On Campus

Lost in the jungle of possibility: How to locate your goal

EXCERPT “What’s Wrong With University: And How to Make It Work for You Anyway”

Now for the good news. Your university is filled with programs, departments, advisors, and opportunities that can help you find some reason to care about what you’re doing. There’s no right reason, and there’s no simple answer. You just need to sit down and really think about (and maybe talk about) what you want out of life. Okay, I’ll admit, I’m making it sound easier than it is, but it’s still something that you need to do.

There are all kinds of people out in the workforce doing things that have no real relation to their degrees. Probably you’ve heard that before. Maybe it’s part of what contributed to your idea that how you do in school doesn’t much matter. Well, for some people, that’s true, but you still don’t end up in a career entirely by accident. Find something that interests you. It doesn’t have to have any relation to what you are learning in class; it just needs to be something you care about. Volunteer for your campus radio station, coach a sports team, or get involved with some kind of community outreach program. It may seem counter-intuitive, but you’ll do better in class just because you have a reason to show up for school, even if it means putting some time into something that isn’t academic. I can’t draw a straight line to illustrate how coaching a university sports team helps you get to where you want to be in life, but people who care about what they are doing, and are engaged in their environments, are simply more successful. So if you really can’t care about what you are doing in class, at least find something to care about outside of class.

If you think you might have an idea of the sort of career you want, but it’s always been something just lurking in the back of your mind, then it’s a really good idea to start looking at it directly. Universities are all about this stuff, so use the resources available to you. Visit your Academic Advising office, your career office, or whatever it’s called, and start asking questions. If you’re going to need more education to get where you want to be, you need to know that now. If you’re going to need some kind of internship, you’ll want to know that too. If you’ve been surfing along on the assumption that you’ll go to graduate school or something, as a way of pushing back the question, then at least get a solid handle on what you’ll need to get in there. Graduate programs are fiercely competitive, and you need to either compete at that level or be more self-honest about your goals.

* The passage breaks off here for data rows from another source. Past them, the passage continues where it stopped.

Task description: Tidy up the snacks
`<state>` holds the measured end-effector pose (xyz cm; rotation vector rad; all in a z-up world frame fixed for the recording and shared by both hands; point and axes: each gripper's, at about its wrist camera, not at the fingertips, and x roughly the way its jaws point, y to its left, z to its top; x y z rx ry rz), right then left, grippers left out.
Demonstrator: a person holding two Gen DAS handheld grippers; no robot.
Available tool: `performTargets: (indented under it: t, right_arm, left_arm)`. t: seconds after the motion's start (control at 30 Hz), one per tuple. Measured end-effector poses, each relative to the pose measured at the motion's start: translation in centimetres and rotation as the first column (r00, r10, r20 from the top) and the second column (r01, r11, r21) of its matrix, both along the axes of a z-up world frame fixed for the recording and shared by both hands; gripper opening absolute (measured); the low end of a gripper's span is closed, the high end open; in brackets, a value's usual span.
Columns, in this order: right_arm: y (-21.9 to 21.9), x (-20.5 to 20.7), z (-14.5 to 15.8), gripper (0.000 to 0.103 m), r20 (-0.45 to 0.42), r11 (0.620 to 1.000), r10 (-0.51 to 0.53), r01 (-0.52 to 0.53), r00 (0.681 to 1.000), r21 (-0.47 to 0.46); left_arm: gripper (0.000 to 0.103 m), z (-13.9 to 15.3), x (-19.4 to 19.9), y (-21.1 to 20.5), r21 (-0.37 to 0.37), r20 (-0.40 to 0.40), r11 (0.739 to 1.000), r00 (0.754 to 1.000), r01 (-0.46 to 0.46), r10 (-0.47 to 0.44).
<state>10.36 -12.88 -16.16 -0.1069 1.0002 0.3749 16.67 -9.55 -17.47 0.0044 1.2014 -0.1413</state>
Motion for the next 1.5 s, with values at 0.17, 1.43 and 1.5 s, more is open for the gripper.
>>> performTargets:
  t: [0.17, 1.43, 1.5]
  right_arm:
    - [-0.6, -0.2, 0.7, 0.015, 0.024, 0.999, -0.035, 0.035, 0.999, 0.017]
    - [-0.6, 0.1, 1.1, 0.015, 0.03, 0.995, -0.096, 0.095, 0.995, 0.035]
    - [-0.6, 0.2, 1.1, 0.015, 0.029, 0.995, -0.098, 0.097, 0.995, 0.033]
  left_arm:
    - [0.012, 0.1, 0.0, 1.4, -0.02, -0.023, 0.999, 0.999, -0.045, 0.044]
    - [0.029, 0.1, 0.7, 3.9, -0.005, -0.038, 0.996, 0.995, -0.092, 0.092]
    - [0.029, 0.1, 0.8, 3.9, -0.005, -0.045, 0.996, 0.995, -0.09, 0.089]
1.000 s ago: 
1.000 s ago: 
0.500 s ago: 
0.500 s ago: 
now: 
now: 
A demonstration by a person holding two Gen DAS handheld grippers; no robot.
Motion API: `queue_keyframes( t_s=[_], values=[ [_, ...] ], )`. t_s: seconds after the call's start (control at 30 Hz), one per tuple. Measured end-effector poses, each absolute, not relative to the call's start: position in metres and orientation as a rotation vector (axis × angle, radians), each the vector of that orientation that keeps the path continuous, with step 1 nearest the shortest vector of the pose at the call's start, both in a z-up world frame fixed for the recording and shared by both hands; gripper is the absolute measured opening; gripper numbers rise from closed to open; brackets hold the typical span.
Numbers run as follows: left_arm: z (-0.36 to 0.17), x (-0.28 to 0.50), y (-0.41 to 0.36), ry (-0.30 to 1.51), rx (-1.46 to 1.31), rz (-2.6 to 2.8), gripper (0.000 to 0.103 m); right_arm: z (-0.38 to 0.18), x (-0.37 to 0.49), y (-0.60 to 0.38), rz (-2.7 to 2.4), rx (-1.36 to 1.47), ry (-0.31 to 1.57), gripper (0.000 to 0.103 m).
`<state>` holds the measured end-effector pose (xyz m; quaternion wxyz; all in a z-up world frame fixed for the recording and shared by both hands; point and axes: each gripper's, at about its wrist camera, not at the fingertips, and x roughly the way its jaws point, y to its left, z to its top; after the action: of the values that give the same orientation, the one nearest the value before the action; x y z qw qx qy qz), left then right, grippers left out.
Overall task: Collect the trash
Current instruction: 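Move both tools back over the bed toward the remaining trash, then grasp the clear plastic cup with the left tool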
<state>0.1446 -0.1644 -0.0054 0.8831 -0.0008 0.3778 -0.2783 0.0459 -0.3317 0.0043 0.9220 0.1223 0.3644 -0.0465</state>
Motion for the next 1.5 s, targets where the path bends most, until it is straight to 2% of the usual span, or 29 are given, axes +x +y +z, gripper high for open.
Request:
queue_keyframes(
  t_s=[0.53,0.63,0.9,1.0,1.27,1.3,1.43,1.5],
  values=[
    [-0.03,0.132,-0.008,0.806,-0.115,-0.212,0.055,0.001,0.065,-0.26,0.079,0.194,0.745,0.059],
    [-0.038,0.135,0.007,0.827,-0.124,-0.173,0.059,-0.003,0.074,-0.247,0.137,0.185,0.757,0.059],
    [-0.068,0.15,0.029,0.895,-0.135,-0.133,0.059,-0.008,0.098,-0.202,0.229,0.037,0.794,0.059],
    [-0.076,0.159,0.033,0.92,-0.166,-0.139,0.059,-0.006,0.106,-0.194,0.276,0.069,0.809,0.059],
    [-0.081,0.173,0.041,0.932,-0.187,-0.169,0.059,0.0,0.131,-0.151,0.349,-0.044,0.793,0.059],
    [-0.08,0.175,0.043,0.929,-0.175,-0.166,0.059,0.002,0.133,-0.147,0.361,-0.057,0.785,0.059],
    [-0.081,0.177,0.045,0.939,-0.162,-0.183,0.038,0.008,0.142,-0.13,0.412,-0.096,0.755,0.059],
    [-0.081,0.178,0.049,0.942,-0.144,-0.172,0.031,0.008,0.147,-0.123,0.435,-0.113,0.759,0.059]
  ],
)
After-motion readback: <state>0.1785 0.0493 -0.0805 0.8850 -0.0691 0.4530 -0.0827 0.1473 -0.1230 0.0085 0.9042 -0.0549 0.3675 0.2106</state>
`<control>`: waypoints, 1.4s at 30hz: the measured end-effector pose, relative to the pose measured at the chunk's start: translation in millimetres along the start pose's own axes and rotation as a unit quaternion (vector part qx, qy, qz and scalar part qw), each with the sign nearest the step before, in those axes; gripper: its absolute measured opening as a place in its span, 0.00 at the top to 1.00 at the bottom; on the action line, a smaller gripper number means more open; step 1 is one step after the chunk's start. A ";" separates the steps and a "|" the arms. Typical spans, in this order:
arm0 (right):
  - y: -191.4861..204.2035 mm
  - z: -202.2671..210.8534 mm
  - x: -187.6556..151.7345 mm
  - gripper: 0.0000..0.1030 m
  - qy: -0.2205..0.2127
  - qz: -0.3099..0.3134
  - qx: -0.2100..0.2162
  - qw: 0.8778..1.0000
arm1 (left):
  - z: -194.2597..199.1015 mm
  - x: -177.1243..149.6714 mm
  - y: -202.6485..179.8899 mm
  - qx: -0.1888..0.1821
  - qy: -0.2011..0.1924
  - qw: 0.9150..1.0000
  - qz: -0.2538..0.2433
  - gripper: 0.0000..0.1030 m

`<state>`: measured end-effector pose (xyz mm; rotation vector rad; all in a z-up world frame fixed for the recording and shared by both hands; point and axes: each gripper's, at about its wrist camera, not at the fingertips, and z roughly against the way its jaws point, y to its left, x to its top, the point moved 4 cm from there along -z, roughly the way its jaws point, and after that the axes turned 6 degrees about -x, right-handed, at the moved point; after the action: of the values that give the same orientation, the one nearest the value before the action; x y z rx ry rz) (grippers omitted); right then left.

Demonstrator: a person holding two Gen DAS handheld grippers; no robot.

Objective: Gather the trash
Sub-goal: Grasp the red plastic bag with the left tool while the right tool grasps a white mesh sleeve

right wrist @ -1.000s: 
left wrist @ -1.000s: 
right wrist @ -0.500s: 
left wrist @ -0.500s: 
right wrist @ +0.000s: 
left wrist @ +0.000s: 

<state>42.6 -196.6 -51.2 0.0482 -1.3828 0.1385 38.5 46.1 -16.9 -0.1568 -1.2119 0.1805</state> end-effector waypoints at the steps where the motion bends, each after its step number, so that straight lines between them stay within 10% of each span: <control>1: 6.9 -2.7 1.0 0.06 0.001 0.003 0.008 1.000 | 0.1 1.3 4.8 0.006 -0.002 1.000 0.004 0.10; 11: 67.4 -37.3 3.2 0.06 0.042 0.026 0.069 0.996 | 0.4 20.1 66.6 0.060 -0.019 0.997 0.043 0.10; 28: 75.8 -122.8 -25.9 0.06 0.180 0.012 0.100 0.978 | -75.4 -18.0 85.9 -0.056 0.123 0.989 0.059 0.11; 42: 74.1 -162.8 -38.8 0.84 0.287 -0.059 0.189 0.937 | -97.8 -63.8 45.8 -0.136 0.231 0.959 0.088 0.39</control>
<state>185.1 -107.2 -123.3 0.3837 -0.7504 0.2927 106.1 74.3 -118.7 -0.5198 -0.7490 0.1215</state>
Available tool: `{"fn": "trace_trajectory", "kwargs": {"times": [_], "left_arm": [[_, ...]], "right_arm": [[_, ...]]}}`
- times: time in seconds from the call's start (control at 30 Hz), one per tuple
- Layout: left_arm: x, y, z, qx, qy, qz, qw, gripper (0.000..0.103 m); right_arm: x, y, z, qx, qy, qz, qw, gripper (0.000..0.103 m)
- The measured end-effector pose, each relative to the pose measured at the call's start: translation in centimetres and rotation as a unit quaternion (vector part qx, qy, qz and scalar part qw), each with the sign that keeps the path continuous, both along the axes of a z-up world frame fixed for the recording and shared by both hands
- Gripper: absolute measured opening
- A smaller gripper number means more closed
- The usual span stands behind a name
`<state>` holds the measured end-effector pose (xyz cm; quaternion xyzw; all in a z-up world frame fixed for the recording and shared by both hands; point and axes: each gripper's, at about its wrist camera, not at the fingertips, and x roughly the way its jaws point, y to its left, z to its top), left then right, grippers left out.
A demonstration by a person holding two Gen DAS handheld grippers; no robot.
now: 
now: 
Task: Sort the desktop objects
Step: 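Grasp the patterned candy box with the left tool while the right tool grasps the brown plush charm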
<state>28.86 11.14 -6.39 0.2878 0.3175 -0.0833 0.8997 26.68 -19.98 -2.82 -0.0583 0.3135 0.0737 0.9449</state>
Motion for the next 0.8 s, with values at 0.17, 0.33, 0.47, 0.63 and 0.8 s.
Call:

The one other thing you can look at changing in order to find some greater motivation is what you’re learning. If you’ve got no particular goal other than to graduate with a university degree, you’ve got an entire calendar full of courses you could be taking. So what interests you? If you really don’t have an answer, so be it, but at least take some time to seriously ask the question. You don’t need to stay locked into choices you made when you first applied if those choices no longer make sense.

The hardest part about approaching some of these questions is that you probably feel like you’ve been doing everything right, so you don’t deserve to feel lost or concerned about your future. To a point it may be true that you’ve done everything you’re supposed to. But the simple truth is that doing everything right is not necessarily enough. It’s good enough for “okay,” and that’s what you’ll get if you continue the way you have been. Your university degree will get you out of food service, front-line retail, and probably manufacturing (though some of those jobs pay pretty well), and will get you into the white-collar sector, but I suspect you want more than just a job that will keep your hands from getting dirty. And stimulating jobs, the kind you can really feel good about, aren’t going to just fall in your lap.

So whether in university or outside of it, you’re going to have to start thinking about what you really want. You’ve got to define what “success” means to you, and then care about it enough to work for it.